- Recorded information -
⁂

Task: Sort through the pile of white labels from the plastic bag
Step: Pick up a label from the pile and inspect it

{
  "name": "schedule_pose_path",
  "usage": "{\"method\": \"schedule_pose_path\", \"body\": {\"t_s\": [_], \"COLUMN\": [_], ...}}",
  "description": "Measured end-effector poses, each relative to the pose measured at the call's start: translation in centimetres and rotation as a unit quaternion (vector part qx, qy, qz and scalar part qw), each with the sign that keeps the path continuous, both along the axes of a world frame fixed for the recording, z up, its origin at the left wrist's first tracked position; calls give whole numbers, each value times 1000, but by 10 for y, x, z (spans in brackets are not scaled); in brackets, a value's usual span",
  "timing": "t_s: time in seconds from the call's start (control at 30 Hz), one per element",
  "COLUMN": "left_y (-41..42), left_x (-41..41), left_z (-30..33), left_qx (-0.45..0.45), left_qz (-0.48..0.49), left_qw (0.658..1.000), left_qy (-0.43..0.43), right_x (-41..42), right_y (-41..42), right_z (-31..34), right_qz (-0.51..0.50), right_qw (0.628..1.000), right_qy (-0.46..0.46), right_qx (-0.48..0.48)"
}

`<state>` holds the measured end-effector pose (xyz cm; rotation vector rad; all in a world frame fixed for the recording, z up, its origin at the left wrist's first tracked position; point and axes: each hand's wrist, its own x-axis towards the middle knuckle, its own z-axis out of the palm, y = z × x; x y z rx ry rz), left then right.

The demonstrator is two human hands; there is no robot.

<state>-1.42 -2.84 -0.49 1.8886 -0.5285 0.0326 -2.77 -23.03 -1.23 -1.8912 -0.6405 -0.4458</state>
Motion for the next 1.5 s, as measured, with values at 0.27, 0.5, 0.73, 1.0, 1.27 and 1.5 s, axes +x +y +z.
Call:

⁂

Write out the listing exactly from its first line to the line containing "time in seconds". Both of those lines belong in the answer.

- Answer to this task -
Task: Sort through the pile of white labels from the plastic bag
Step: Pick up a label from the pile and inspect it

{
  "name": "schedule_pose_path",
  "usage": "{\"method\": \"schedule_pose_path\", \"body\": {\"t_s\": [_], \"COLUMN\": [_], ...}}",
  "description": "Measured end-effector poses, each relative to the pose measured at the call's start: translation in centimetres and rotation as a unit quaternion (vector part qx, qy, qz and scalar part qw), each with the sign that keeps the path continuous, both along the axes of a world frame fixed for the recording, z up, its origin at the left wrist's first tracked position; calls give whole numbers, each value times 1000, but by 10 for y, x, z (spans in brackets are not scaled); in brackets, a value's usual span",
  "timing": "t_s: time in seconds from the call's start (control at 30 Hz), one per element",

The complete answer has been presented.